#### TASK DETAILS:
Extract every line of the material below and reproduce it faithfully.
-*-*-
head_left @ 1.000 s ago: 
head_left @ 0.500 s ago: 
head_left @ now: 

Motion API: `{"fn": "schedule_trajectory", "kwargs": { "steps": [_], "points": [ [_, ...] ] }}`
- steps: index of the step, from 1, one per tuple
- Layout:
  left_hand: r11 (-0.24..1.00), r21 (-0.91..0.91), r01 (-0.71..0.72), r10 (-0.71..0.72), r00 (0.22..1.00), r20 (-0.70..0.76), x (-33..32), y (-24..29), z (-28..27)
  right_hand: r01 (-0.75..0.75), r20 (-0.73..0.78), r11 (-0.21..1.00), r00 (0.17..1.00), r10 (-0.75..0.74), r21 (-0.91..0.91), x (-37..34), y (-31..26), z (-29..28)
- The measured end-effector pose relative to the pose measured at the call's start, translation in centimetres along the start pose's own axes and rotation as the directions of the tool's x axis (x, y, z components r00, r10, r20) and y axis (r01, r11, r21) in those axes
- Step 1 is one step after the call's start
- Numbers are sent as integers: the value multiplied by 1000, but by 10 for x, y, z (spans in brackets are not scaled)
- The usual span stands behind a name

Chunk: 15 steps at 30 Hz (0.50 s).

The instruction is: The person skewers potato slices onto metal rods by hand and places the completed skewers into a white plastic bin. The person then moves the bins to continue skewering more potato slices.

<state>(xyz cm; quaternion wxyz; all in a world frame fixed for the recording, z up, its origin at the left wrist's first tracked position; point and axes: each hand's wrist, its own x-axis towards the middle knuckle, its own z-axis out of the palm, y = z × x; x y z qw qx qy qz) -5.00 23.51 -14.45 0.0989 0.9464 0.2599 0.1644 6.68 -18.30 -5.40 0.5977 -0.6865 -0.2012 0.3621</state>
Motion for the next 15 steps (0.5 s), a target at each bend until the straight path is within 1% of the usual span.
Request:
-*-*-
#### TASK OUTPUT:
head_left @ 1.000 s ago: 
head_left @ 0.500 s ago: 
head_left @ now: 

Motion API: `{"fn": "schedule_trajectory", "kwargs": { "steps": [_], "points": [ [_, ...] ] }}`
- steps: index of the step, from 1, one per tuple
- Layout:
  left_hand: r11 (-0.24..1.00), r21 (-0.91..0.91), r01 (-0.71..0.72), r10 (-0.71..0.72), r00 (0.22..1.00), r20 (-0.70..0.76), x (-33..32), y (-24..29), z (-28..27)
  right_hand: r01 (-0.75..0.75), r20 (-0.73..0.78), r11 (-0.21..1.00), r00 (0.17..1.00), r10 (-0.75..0.74), r21 (-0.91..0.91), x (-37..34), y (-31..26), z (-29..28)
- The measured end-effector pose relative to the pose measured at the call's start, translation in centimetres along the start pose's own axes and rotation as the directions of the tool's x axis (x, y, z components r00, r10, r20) and y axis (r01, r11, r21) in those axes
- Step 1 is one step after the call's start
- Numbers are sent as integers: the value multiplied by 1000, but by 10 for x, y, z (spans in brackets are not scaled)
- The usual span stands behind a name

Chunk: 15 steps at 30 Hz (0.50 s).

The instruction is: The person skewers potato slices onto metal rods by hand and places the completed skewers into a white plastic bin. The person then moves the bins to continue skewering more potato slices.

<state>(xyz cm; quaternion wxyz; all in a world frame fixed for the recording, z up, its origin at the left wrist's first tracked position; point and axes: each hand's wrist, its own x-axis towards the middle knuckle, its own z-axis out of the palm, y = z × x; x y z qw qx qy qz) -5.00 23.51 -14.45 0.0989 0.9464 0.2599 0.1644 6.68 -18.30 -5.40 0.5977 -0.6865 -0.2012 0.3621</state>
Motion for the next 15 steps (0.5 s), a target at each bend until the straight path is within 1% of the usual span.
Request:

The response has been given in full.